Just uphill from the busy traffic circle at Hillsborough Street and Pullen Road in Raleigh, there’s an urban oasis.
To be clear, it’s not as if the city vanishes once you’re through the gates of Russ Stephenson’s Oberlin Road property. There are apartment buildings visible through the trees, and the sounds of the city – traffic, sirens, people – can get pretty loud. Yet on Stephenson’s acre-and-a-half there are ancient trees, eccentrically designed outbuildings and park-like mixed-perennial beds. The house dates to the 19th century, but it was his great-aunt Isabelle Bowen Henderson who gave the property its distinctive character when she moved here in 1937.
“I didn’t ever grow up in Raleigh. My mother married an army guy,” says Stephenson. “We came here to visit, and Isabelle was always this mysterious, larger-than-life person.”
Henderson lived from 1899 until 1969, and was a noted architect, artist and gardener in her day. She painted glowing, cherubic children’s portraits, and the distinguished peers she corresponded with included New Yorker writer Lewis Mumford and Brazilian landscape architect Roberto Burle Marx. Indeed, there’s a tradition of public life in Stephenson’s family: A.F. Bowen, his great-grandfather and Henderson’s father, was treasurer at North Carolina State College (now N.C. State University), while today Stephenson is on Raleigh’s city council.
Yet he remains in awe of Henderson, whose garden he has been tending and making his own since inheriting this house from his grandmother – Henderson’s sister – in 1991. Sunday, March 19, there is a public tour, with all proceeds benefiting the Raleigh Garden Club. As Stephenson looks over photos of the place in the late 1950s and early 1960s, though, he sees the blooms he remembers from his childhood. These are the ones he wishes he could present during the tour.
“This is the ultimate goal if we had unlimited resources,” Stephenson says.
In planning her plantings and in hybridizing irises and daylilies, Henderson applied a practicing artist’s understanding of color, form and shape. Aesthetically, she combined her Pennsylvania Academy of Fine Arts education, which focused on straightforward arts and crafts at that time, with an adoration for the clean lines and directness of Colonial Williamsburg design.
“She was very much into simplicity and honesty,” Stephenson explains.
In the house itself, Henderson’s creative spirit remains in several children’s portraits on display in her studio and a striking mural of a Colonial-era map of the Carolinas, which takes up an entire wall in another room. Outside and bordering the brick patio, the herb house sports a broad-shouldered brick chimney, which was Henderson’s interpretation of a Colonial summer kitchen.

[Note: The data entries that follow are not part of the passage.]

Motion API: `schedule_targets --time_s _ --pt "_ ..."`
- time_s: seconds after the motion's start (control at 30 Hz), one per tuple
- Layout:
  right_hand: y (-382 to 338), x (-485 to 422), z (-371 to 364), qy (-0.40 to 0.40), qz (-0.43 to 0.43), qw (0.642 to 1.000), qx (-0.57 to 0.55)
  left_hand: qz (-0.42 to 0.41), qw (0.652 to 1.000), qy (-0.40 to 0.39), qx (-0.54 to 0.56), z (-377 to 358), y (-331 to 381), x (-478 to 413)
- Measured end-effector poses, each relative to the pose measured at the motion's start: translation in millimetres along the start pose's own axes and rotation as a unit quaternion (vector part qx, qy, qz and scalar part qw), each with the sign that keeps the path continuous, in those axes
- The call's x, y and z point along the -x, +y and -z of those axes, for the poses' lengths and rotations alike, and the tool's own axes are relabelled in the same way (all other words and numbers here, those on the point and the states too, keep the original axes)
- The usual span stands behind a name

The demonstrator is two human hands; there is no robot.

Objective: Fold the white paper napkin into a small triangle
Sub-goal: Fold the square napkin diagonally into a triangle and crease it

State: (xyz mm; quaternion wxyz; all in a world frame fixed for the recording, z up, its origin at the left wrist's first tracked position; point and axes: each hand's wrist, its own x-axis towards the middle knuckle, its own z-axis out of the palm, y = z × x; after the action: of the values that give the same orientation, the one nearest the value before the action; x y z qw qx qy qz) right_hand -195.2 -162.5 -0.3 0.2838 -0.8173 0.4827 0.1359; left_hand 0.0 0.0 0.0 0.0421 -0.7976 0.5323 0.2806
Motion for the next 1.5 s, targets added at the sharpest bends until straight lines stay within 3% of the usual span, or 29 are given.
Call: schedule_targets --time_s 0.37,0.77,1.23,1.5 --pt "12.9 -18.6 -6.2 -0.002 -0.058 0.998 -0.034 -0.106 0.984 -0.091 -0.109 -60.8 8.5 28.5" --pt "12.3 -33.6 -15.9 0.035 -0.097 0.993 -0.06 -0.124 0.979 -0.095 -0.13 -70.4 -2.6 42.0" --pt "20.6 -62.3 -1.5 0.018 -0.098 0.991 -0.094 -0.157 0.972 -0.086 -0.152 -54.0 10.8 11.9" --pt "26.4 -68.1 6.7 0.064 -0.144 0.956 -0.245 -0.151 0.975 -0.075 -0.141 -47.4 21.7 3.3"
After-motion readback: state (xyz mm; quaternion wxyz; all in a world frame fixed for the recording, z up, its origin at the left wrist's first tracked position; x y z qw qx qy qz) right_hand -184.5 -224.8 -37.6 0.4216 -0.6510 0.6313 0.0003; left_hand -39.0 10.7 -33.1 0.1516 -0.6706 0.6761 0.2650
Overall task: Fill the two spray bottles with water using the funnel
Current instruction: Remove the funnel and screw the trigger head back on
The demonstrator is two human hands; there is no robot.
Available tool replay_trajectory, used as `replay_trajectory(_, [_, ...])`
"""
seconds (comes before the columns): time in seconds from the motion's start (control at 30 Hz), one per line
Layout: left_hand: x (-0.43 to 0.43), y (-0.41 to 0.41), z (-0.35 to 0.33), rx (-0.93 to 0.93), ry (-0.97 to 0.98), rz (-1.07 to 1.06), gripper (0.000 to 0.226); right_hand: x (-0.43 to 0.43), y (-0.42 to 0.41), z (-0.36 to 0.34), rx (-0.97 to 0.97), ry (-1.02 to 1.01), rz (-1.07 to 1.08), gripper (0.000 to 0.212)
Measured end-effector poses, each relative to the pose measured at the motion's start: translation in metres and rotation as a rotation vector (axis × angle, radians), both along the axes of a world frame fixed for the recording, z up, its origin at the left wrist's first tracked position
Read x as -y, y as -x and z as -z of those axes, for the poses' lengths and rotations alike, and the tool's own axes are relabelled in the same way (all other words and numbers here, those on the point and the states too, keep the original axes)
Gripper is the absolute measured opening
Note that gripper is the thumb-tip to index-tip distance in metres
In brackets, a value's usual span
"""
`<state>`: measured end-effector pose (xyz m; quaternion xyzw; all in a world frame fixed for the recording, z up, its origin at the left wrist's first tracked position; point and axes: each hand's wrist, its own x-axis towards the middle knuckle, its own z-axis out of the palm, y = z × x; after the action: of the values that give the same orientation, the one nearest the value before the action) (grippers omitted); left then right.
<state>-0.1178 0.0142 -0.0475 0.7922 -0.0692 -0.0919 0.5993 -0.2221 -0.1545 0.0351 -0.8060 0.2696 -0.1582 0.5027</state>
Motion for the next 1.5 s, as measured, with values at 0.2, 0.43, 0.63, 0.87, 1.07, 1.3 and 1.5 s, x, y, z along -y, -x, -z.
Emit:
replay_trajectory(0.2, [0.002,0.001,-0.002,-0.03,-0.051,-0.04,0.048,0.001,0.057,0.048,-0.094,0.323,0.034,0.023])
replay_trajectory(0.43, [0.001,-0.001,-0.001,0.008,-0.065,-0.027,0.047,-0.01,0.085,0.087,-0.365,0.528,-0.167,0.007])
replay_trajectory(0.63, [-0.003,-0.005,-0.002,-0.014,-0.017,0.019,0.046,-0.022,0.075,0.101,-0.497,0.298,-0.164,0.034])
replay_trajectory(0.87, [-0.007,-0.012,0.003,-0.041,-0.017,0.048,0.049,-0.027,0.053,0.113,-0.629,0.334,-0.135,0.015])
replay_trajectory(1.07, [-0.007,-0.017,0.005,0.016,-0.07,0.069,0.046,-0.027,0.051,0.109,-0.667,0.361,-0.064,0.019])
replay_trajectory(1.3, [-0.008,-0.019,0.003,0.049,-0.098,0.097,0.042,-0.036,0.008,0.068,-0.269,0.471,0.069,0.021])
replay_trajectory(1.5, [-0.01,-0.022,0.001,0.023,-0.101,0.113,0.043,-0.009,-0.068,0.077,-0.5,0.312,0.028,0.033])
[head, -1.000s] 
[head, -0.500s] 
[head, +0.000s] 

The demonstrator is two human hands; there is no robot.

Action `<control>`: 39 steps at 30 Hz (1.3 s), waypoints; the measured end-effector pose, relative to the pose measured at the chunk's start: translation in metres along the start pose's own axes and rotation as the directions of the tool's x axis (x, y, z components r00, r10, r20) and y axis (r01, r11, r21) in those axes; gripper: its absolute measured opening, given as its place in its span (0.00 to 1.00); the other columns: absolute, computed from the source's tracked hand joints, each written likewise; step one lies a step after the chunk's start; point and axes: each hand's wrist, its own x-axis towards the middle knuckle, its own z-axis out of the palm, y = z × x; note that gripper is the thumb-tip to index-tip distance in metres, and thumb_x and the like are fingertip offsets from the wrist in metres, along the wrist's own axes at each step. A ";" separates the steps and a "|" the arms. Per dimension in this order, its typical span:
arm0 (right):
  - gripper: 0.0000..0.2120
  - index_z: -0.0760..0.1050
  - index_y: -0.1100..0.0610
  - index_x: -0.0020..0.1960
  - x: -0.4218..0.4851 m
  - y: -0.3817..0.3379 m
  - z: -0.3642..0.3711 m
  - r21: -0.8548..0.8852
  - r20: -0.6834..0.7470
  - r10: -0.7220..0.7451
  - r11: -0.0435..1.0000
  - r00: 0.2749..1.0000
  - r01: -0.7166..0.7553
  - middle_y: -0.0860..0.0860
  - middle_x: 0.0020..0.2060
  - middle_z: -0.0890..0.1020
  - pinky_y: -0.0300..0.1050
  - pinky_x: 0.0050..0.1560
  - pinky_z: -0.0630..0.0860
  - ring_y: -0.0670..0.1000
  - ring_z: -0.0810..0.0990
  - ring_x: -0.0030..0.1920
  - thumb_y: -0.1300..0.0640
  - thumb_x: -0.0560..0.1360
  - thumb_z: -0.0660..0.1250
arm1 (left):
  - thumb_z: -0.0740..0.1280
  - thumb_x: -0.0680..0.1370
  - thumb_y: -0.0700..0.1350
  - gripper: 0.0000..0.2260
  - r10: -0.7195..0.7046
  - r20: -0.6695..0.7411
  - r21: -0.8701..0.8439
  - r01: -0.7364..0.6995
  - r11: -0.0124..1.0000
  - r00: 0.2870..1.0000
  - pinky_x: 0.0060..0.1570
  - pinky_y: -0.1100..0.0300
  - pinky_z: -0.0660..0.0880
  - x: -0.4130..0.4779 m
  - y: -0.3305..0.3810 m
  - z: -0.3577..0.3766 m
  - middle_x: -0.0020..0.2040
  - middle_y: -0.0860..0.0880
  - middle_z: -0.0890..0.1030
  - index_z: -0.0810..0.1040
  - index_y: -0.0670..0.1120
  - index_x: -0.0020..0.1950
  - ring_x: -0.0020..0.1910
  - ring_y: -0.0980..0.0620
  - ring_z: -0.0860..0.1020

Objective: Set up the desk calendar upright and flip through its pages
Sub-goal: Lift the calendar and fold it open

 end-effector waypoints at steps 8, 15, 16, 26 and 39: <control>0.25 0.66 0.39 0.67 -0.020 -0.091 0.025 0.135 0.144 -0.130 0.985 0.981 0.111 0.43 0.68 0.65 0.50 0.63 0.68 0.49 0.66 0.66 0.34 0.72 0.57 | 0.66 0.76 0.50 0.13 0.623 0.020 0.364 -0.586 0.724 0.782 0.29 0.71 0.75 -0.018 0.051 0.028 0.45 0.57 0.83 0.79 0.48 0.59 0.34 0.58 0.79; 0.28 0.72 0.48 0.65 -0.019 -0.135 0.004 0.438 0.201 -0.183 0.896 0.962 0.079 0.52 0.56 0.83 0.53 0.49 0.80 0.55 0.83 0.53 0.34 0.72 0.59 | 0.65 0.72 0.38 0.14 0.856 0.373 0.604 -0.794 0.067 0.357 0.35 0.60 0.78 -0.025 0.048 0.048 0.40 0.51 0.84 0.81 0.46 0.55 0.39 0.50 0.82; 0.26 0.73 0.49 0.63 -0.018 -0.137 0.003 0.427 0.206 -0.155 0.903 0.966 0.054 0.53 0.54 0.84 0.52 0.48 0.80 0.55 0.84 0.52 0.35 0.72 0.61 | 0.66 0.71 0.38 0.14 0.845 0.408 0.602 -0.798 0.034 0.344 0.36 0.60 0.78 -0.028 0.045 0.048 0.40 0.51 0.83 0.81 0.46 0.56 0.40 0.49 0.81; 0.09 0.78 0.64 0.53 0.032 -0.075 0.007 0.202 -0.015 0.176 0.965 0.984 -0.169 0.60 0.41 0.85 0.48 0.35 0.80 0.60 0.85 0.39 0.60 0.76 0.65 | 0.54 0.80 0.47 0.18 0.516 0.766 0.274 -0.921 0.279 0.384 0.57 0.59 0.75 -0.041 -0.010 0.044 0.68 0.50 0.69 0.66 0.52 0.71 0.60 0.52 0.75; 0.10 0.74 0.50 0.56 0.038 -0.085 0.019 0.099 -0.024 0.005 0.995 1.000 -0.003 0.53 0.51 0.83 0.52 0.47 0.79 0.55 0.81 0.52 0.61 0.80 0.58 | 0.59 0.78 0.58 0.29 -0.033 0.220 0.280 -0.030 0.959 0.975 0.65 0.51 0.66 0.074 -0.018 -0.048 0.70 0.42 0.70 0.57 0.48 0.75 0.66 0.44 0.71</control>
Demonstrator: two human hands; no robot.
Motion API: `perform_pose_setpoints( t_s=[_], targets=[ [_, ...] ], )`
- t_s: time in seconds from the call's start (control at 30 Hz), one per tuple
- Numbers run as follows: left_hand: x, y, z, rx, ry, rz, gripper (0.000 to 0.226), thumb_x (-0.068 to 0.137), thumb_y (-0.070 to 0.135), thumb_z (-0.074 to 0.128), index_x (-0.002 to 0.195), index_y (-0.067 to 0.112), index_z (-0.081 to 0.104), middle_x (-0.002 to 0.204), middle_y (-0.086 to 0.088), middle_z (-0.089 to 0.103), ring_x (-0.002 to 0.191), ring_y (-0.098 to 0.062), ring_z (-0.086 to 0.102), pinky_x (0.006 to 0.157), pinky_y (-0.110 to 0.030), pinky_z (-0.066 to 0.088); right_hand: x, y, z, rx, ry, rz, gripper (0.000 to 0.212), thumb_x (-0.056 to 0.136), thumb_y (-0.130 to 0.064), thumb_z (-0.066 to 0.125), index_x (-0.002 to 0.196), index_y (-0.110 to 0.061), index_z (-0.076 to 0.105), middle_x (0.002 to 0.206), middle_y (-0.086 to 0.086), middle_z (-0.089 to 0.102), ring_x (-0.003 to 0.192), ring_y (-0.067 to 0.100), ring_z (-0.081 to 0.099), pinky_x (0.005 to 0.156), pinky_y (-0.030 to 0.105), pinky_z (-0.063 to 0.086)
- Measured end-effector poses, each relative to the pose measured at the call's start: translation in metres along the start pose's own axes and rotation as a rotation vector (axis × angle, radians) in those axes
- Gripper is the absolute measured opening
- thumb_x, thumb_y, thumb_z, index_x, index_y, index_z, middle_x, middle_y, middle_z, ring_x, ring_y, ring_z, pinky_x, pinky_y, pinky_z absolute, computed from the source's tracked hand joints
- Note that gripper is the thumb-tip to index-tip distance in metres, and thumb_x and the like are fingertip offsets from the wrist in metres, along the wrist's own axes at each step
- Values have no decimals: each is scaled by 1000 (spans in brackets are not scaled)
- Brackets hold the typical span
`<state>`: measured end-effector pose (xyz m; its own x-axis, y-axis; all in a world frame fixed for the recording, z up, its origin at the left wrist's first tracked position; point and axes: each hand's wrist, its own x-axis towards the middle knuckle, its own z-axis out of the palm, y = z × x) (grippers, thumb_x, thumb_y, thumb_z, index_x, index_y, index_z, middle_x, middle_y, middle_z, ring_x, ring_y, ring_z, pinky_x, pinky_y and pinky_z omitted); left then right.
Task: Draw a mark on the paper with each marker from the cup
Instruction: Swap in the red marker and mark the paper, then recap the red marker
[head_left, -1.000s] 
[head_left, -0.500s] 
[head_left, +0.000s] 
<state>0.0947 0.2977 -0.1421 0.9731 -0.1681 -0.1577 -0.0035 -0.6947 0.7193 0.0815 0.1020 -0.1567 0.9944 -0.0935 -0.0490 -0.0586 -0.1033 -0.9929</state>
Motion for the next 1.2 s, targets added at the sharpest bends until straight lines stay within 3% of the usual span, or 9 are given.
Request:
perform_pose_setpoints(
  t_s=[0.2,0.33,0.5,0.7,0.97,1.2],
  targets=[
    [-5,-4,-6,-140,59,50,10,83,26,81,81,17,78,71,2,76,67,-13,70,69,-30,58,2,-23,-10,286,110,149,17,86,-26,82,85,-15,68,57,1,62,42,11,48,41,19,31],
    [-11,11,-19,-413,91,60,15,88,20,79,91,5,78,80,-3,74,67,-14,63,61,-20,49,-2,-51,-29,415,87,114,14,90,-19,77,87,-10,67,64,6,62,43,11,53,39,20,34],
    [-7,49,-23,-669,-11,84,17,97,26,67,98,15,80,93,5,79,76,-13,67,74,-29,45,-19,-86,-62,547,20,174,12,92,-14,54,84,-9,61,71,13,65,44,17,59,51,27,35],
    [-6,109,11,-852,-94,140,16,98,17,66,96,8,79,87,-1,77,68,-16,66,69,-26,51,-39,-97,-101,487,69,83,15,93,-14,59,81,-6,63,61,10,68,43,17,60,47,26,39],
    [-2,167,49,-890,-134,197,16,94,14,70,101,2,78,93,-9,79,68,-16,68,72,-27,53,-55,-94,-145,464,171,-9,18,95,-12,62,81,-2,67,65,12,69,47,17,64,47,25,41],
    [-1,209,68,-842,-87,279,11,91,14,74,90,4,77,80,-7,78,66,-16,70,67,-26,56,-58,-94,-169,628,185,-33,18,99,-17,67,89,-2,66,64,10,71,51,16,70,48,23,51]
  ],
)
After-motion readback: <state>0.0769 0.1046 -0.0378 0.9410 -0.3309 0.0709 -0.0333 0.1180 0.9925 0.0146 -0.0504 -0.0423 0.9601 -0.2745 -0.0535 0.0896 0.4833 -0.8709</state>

Several buildings have been refurbished, while others have even been rescued from destruction. Hurricane Fran knocked over a massive white oak in 1996. The trunk and branches fell on the house, while the upended roots knocked the guest house off its foundations. Both buildings were repaired.
Yet Stephenson has made the place his own, too. The Reconstruction-era house has grown organically, with some modern additions to fit the needs of the Stephenson family. And in the back, walled off from neighboring businesses and university-oriented rentals by carefully controlled bamboo, are several rectangular beds.
“This is where Isabelle did all of her hybridizing,” Stephenson explains as he walks between them, rattling off the names of growing things, descendants of the 527 daylily and 600 iris varieties Henderson maintained. Today, Stephenson is methodically identifying the color and timing of their blooms. Once they’re sorted and identified, they’re transplanted to the front garden’s mixed-perennial beds, joining the Spanish hyacinths, tulips and Siberian irises already growing by its brick path.
Stephenson, it seems, is right at home among a wide variety of perennials. And even if many of these plants were hybrids of his great aunt’s creation, he has spent years carefully identifying and placing them. Still, even as he prepares for a tour timed around many of these flowers’ blooms, he has an ideal vision of these gardens in mind.